■ Problem details: What you produce should be every line from the data that includes "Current".

Stored entries:

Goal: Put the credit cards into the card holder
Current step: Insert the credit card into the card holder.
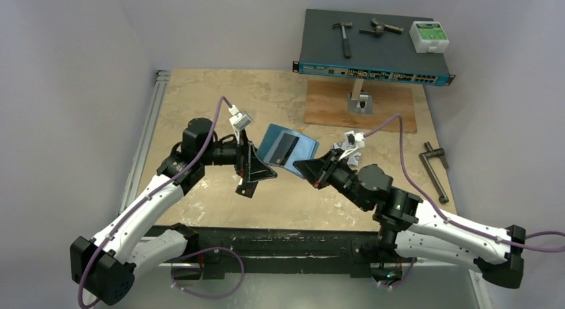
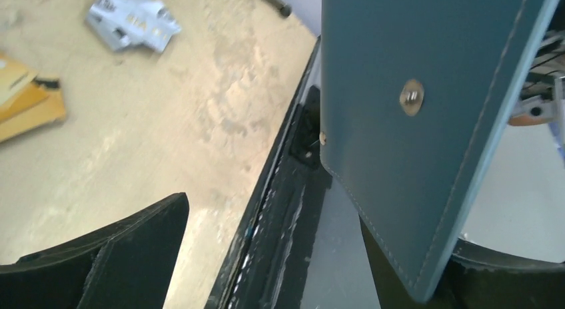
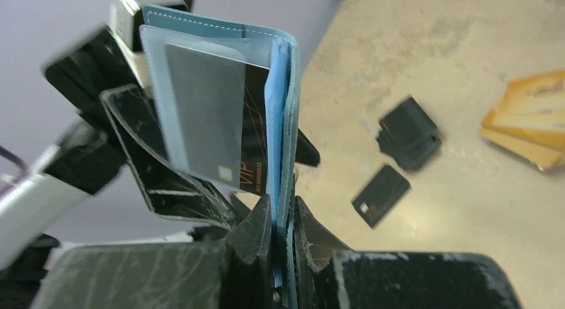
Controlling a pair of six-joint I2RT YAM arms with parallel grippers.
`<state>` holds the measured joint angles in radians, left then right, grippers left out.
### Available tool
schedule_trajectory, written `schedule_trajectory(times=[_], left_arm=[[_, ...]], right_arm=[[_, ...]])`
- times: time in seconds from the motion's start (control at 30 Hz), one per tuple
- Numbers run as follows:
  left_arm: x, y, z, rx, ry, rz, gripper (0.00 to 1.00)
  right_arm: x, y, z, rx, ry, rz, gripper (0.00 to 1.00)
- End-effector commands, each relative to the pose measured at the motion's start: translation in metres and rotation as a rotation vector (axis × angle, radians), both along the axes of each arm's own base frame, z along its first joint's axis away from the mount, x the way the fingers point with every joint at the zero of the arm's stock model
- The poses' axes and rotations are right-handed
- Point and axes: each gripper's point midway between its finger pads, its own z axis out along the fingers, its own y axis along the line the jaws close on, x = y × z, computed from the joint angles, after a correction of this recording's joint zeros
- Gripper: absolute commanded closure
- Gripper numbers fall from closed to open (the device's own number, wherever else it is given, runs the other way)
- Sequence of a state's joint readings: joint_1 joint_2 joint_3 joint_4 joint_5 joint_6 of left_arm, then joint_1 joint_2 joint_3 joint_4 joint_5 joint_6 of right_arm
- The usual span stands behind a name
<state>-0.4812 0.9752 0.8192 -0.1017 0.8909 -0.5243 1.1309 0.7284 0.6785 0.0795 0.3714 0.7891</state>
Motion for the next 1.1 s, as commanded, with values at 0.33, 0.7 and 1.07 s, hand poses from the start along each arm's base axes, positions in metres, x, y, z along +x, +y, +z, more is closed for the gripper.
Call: schedule_trajectory(times=[0.33,0.7,1.07], left_arm=[[-0.008,0.058,-0.094,0.419,-0.127,0.023,0.0],[-0.034,0.064,-0.118,0.459,-0.633,-0.355,0.0],[-0.068,0.034,-0.139,0.323,-1.161,-0.681,0.0]], right_arm=[[-0.056,-0.006,-0.214,-0.808,0.615,0.203,1.0],[-0.069,0.006,-0.254,-0.755,0.709,0.241,1.0],[-0.049,0.009,-0.248,-0.691,0.698,0.11,0.68]])
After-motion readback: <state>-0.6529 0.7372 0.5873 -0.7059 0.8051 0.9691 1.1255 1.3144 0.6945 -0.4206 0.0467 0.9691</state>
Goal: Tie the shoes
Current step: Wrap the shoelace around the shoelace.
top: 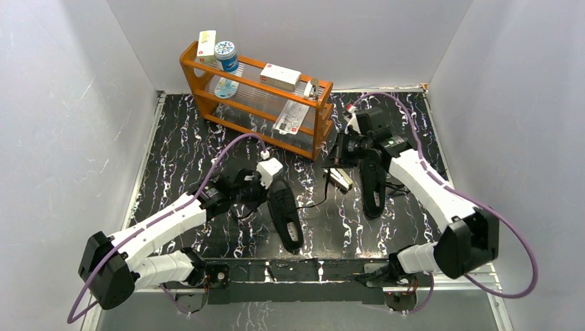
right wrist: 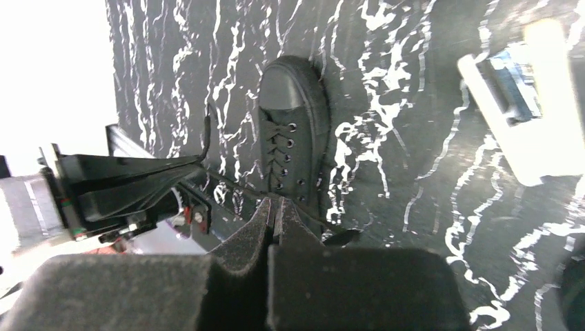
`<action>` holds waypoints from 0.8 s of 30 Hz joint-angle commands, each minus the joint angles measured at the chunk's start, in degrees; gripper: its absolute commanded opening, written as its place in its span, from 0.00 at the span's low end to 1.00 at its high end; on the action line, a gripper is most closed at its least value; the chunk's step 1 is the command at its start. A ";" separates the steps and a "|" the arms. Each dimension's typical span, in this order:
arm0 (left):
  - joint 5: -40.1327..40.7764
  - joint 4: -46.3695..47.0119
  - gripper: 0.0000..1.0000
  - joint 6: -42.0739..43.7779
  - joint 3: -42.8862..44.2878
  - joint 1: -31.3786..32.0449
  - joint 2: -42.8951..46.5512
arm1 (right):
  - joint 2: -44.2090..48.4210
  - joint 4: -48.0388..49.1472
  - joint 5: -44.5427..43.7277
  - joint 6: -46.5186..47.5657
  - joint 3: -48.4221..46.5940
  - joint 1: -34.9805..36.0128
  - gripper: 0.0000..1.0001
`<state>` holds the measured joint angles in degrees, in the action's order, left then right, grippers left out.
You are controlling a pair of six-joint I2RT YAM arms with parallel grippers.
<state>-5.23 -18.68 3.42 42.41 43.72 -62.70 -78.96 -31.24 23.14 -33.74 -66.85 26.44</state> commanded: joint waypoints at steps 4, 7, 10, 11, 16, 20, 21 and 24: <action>-1.49 -11.81 0.00 0.38 4.48 0.36 0.26 | 8.20 -6.67 -7.92 6.23 0.05 -1.57 0.00; -1.76 -14.04 0.00 -0.06 6.28 0.33 -1.92 | 8.54 -9.06 -9.17 7.77 0.03 -1.57 0.00; -1.76 -12.34 0.00 0.06 4.89 0.31 -1.34 | 8.52 -10.41 -9.18 9.19 -0.24 -1.61 0.00; -1.64 -12.27 0.00 0.52 4.90 0.31 -1.17 | 8.00 -10.45 -8.46 9.48 -0.48 -1.63 0.00; -3.72 -7.95 0.00 4.06 2.85 0.31 0.57 | 4.00 -5.98 1.20 10.33 -1.70 -0.46 0.00; -7.90 -1.57 0.00 5.28 -0.84 0.31 2.63 | -0.18 2.25 5.23 6.51 -3.20 2.81 0.00; -7.88 -0.06 0.00 5.02 -1.65 0.35 3.00 | -1.27 4.17 6.27 4.65 -3.46 2.87 0.00; -7.77 0.52 0.00 5.12 -2.30 0.31 2.79 | -2.97 9.27 7.68 -0.07 -3.54 3.07 0.00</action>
<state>-10.66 -21.91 7.20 41.06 43.72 -61.34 -80.99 -32.53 25.78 -27.94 -67.31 29.12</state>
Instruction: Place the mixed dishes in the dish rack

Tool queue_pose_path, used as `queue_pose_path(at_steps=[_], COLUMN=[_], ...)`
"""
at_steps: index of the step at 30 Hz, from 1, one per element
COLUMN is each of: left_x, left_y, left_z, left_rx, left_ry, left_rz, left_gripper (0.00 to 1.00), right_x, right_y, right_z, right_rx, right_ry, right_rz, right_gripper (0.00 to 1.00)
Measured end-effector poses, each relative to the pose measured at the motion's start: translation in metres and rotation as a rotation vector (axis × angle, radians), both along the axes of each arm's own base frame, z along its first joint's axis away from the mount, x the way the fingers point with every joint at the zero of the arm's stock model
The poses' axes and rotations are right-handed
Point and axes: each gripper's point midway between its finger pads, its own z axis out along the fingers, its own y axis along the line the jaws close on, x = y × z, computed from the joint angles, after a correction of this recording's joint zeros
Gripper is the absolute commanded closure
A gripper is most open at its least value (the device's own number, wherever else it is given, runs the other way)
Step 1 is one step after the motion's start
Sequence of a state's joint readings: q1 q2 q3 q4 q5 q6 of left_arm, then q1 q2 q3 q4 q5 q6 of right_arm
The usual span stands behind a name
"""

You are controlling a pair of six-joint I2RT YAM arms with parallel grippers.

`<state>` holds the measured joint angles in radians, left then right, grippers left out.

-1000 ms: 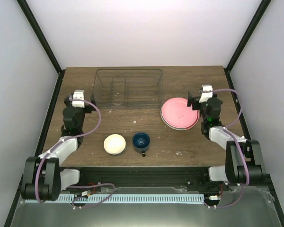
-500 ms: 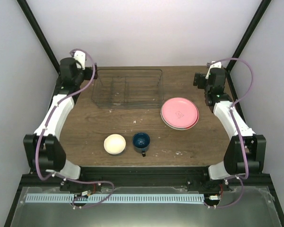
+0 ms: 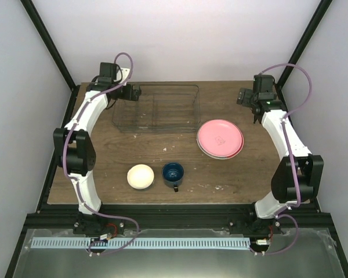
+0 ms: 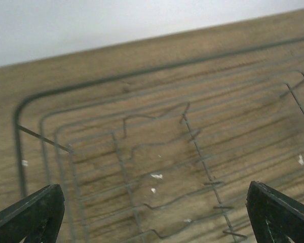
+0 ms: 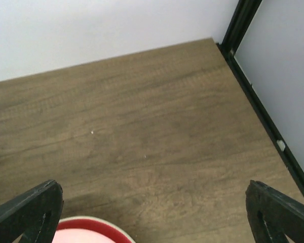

■ Result for this task:
Current step: Insert the credit card into the card holder.
Current step: Wrap the shoelace around the shoelace.

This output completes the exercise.